» **What this task involves**:
Stopping at the line that holds "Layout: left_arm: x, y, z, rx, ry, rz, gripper", repeat the lines below exactly, starting from the very first and including that final line.

» **Stored data**:
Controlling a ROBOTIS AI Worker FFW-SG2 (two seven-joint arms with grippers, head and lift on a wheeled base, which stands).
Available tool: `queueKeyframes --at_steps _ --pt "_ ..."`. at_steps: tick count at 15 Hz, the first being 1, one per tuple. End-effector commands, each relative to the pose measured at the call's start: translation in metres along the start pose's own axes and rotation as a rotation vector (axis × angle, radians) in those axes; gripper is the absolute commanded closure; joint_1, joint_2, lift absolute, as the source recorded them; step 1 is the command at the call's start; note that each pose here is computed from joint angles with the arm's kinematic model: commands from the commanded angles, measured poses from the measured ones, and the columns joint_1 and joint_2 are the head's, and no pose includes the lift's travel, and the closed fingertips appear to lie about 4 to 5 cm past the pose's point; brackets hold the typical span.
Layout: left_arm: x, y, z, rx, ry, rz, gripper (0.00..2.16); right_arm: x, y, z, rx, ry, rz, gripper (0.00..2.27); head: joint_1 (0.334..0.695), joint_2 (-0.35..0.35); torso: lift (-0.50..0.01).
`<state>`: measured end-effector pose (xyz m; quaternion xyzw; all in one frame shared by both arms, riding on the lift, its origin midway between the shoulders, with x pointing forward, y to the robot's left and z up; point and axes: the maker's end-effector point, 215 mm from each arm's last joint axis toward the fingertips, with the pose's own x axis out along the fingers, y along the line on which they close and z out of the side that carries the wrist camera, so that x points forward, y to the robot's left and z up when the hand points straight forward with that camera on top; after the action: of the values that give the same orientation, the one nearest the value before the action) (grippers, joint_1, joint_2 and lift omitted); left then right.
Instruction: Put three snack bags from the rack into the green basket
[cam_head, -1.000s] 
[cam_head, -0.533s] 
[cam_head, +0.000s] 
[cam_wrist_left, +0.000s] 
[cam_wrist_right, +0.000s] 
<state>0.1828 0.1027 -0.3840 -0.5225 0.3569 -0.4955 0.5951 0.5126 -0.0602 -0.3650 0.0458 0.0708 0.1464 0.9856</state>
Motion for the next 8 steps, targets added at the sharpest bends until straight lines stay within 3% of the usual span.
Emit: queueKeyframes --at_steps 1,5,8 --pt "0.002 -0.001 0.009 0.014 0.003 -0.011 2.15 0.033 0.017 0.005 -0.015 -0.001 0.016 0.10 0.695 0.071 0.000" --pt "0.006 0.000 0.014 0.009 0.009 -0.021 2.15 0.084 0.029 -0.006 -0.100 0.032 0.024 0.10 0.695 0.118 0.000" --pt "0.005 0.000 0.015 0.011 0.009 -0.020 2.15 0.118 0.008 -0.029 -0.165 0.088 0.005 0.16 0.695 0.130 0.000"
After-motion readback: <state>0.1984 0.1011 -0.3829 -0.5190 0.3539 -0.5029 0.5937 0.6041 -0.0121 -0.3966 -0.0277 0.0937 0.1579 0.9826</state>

» **Response area**:
Controlling a ROBOTIS AI Worker FFW-SG2 (two seven-joint arms with grippers, head and lift on a wheeled base, which stands).
Available tool: `queueKeyframes --at_steps _ --pt "_ ..."`. at_steps: tick count at 15 Hz, the first being 1, one per tuple. End-effector commands, each relative to the pose measured at the call's start: translation in metres along the start pose's own axes and rotation as a rotation vector (axis × angle, radians) in those axes; gripper is the absolute commanded closure; joint_1, joint_2, lift absolute, as the source recorded them; step 1 is the command at the call's start; note that each pose here is computed from joint angles with the arm's kinematic model: commands from the commanded angles, measured poses from the measured ones, and the columns joint_1 and joint_2 are the head's, and no pose includes the lift's travel, and the closed fingertips appear to lie about 4 to 5 cm past the pose's point; brackets hold the typical span.
Layout: left_arm: x, y, z, rx, ry, rz, gripper (0.00..2.16); right_arm: x, y, z, rx, ry, rz, gripper (0.00..2.27); head: joint_1 (0.334..0.695), joint_2 (-0.35..0.35); torso: lift (-0.50..0.01).

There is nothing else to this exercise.